*Supplied records*.

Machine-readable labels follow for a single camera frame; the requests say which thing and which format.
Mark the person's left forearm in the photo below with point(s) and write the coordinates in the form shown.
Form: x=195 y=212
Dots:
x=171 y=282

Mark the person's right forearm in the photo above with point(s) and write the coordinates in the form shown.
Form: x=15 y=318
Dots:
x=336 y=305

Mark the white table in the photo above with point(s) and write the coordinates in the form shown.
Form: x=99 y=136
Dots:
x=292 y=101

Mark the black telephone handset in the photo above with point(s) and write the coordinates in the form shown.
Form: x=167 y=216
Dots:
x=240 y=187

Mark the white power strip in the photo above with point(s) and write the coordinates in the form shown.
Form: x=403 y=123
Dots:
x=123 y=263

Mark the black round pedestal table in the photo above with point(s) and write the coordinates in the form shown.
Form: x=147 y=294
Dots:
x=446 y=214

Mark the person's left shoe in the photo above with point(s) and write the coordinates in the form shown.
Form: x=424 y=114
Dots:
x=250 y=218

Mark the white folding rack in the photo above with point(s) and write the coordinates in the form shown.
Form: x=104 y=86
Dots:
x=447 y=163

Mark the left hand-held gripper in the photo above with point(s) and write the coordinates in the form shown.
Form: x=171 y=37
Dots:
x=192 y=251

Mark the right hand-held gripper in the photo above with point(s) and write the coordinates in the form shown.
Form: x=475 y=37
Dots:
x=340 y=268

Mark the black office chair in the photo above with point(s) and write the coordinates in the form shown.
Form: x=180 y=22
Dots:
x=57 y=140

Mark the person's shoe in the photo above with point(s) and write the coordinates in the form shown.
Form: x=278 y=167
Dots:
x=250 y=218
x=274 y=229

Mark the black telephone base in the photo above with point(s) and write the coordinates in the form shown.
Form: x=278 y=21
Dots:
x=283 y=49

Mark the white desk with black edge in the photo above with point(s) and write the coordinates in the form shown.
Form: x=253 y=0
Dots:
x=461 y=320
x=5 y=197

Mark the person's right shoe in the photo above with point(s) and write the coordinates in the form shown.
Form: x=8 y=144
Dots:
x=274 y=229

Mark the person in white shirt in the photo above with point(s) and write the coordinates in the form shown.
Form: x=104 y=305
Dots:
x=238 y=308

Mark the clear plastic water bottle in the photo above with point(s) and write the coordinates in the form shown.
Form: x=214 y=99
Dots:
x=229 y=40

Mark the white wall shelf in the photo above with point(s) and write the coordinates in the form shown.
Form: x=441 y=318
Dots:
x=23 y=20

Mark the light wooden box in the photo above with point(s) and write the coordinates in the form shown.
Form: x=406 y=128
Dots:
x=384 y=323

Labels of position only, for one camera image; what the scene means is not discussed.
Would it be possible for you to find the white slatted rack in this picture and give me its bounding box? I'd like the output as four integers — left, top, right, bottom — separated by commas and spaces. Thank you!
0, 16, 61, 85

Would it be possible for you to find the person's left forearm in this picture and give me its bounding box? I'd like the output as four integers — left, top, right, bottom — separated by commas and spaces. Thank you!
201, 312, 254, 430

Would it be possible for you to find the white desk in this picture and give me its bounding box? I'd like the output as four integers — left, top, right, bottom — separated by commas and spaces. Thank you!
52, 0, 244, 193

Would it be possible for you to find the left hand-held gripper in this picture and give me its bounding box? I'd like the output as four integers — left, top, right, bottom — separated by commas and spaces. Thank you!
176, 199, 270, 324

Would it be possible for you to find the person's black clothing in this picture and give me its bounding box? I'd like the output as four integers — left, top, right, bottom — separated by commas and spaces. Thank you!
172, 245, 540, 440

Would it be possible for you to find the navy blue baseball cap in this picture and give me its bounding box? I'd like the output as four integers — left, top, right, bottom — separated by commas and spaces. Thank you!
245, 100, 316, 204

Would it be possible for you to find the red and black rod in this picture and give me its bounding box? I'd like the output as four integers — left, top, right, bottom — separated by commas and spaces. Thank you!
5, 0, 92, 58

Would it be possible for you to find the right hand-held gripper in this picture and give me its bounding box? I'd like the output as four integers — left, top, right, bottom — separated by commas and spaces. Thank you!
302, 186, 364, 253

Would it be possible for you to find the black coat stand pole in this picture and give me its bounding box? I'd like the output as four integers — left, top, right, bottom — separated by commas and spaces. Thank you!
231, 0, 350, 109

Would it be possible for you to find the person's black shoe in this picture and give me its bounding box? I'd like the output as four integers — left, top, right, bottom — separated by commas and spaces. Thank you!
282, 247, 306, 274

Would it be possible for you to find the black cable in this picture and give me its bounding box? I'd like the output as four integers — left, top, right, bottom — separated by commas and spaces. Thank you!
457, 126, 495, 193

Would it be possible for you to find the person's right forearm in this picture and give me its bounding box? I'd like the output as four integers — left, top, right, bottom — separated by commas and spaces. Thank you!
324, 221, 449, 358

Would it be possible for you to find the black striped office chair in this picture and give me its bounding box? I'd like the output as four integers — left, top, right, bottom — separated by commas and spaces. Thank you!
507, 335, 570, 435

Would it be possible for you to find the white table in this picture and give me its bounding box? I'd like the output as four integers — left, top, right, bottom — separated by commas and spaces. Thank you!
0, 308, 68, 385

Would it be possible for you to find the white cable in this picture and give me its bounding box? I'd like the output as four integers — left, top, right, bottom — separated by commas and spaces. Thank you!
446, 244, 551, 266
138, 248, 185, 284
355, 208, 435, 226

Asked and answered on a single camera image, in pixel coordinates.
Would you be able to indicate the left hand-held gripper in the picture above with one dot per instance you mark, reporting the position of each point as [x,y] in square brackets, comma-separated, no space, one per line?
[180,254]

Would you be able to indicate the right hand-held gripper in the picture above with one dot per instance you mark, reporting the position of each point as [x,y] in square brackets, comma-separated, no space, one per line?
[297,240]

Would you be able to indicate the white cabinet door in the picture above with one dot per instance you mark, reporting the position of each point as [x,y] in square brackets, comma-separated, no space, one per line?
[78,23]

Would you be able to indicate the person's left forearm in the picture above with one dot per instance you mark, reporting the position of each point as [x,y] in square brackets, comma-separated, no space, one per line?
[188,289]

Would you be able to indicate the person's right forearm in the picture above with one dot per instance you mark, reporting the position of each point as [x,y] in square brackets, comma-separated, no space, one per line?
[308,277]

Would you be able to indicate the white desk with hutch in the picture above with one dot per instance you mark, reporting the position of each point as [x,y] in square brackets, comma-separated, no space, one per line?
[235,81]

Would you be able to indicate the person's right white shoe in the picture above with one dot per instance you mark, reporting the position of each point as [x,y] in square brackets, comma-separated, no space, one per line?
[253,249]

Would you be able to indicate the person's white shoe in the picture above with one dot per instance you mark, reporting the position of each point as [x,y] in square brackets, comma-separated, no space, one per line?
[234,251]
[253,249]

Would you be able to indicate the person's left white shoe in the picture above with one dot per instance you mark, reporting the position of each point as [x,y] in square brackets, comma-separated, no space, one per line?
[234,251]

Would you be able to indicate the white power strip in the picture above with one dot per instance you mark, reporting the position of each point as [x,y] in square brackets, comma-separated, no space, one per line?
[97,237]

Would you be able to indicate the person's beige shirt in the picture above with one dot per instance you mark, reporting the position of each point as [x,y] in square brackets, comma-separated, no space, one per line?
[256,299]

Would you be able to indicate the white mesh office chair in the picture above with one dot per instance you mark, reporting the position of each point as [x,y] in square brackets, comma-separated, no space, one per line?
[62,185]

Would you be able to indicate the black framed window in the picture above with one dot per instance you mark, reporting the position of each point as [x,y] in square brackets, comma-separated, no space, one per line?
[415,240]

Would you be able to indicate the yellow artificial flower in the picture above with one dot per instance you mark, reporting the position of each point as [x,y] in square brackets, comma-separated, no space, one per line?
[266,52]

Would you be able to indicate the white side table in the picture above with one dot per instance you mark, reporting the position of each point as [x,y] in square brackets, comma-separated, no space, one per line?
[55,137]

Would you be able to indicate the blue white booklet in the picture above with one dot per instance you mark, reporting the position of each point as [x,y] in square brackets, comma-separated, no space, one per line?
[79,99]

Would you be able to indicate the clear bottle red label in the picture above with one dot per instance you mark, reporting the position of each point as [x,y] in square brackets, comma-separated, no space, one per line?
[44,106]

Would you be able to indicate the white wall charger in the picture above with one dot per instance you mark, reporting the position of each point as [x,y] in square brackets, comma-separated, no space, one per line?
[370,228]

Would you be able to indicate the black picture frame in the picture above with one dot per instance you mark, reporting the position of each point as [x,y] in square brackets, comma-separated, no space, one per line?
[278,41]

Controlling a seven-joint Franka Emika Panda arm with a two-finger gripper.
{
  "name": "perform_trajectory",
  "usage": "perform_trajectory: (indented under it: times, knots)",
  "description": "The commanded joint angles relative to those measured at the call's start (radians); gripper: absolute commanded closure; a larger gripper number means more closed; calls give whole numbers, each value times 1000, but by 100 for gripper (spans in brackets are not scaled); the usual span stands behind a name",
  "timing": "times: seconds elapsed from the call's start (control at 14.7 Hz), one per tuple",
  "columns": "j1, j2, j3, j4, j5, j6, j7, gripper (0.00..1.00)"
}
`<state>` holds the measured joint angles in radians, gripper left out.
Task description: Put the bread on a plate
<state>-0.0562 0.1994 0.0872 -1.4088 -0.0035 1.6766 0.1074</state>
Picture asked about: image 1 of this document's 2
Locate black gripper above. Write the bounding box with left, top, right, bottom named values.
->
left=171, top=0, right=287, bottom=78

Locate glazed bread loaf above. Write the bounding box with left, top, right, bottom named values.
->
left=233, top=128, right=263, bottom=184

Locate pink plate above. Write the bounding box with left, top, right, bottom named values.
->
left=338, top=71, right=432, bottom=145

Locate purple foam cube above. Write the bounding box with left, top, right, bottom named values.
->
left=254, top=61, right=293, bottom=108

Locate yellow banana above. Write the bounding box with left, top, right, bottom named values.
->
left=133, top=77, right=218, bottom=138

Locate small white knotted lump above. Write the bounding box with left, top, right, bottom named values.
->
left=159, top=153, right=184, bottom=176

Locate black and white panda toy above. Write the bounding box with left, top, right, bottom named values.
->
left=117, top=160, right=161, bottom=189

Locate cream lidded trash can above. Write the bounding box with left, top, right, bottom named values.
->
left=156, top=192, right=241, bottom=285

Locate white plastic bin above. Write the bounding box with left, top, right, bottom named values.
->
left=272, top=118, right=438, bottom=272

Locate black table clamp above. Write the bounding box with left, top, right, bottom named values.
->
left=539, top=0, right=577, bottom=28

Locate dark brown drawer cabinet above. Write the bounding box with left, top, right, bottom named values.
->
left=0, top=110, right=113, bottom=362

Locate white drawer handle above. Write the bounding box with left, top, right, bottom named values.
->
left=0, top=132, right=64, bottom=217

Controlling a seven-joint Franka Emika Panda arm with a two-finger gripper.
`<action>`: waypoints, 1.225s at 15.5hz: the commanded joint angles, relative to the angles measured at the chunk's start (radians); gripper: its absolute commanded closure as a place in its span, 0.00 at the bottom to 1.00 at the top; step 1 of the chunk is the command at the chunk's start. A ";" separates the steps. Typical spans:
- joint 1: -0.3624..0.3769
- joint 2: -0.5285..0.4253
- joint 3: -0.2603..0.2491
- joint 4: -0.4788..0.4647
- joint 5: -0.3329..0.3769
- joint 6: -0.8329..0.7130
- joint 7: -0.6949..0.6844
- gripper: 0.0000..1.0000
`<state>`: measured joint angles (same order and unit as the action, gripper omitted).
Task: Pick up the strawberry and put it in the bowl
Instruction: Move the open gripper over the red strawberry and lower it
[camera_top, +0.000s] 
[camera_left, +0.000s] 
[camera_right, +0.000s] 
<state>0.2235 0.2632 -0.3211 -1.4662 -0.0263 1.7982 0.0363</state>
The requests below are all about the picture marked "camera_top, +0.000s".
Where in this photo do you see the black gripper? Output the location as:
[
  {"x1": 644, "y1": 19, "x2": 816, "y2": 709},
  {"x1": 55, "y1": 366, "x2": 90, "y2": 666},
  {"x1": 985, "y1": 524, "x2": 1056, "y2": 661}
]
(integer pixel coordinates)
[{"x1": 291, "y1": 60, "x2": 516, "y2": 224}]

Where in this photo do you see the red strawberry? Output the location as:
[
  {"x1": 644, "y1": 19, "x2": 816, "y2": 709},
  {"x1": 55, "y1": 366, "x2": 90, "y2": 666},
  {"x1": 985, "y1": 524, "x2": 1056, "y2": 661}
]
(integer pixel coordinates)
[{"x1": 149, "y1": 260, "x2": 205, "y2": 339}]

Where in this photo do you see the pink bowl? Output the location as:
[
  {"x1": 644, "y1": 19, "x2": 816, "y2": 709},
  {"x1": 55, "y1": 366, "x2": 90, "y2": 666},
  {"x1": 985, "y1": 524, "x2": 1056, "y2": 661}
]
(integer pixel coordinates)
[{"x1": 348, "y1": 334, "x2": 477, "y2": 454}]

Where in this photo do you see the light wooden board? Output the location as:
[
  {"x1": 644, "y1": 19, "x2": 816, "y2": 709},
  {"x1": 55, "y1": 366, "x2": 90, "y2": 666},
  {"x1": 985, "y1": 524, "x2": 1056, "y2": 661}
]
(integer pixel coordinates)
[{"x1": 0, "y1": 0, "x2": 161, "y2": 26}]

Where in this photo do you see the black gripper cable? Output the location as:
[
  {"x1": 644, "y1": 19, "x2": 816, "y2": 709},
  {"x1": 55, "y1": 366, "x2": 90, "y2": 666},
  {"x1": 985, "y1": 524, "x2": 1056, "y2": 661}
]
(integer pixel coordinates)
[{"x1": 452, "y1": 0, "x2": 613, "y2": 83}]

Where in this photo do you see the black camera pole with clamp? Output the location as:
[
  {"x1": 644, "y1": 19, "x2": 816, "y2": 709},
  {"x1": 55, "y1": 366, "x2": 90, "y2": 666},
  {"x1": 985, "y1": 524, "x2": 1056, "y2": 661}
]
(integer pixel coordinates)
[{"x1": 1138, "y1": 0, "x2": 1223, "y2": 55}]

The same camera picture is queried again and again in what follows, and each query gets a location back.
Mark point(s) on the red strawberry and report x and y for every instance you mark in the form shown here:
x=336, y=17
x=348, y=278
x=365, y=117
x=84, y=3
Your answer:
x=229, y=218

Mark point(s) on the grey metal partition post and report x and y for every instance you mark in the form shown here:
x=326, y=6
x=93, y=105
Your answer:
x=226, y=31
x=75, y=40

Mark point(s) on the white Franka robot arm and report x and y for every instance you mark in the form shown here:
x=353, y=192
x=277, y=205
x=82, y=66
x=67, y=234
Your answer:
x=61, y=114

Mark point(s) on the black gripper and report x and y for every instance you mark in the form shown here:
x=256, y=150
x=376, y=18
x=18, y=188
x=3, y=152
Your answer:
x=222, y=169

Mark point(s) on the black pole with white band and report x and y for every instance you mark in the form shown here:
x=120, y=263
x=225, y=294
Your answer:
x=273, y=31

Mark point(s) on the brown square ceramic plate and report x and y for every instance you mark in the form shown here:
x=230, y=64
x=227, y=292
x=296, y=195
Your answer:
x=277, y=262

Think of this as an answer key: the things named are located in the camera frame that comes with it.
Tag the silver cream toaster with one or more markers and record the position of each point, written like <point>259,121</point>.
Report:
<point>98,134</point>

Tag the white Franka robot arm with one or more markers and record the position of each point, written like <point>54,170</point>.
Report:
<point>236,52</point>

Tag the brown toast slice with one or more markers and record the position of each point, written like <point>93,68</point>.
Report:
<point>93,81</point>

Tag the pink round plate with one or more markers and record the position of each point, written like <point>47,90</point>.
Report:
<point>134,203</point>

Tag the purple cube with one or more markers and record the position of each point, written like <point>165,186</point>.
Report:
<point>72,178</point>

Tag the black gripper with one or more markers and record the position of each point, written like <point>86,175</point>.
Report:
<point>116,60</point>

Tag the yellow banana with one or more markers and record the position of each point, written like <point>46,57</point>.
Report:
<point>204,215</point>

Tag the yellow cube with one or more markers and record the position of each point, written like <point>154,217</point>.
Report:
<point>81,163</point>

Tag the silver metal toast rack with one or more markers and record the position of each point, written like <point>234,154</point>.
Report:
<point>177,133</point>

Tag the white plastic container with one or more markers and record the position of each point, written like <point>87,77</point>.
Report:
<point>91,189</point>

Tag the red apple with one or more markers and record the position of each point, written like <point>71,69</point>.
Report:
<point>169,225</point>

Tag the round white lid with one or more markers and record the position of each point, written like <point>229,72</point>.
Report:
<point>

*Task prompt*.
Only an exact copy is wanted here: the line containing "<point>177,133</point>" and every later line, up to and including the last line of the listing.

*Task response*.
<point>177,133</point>

Tag the white plastic container with one or more markers and record the position of each point, written like <point>87,77</point>.
Report:
<point>91,189</point>

Tag the red apple with one or more markers and record the position of each point, written like <point>71,69</point>.
Report:
<point>169,225</point>

Tag the round white lid with one or more markers and record the position of each point, written like <point>229,72</point>.
Report:
<point>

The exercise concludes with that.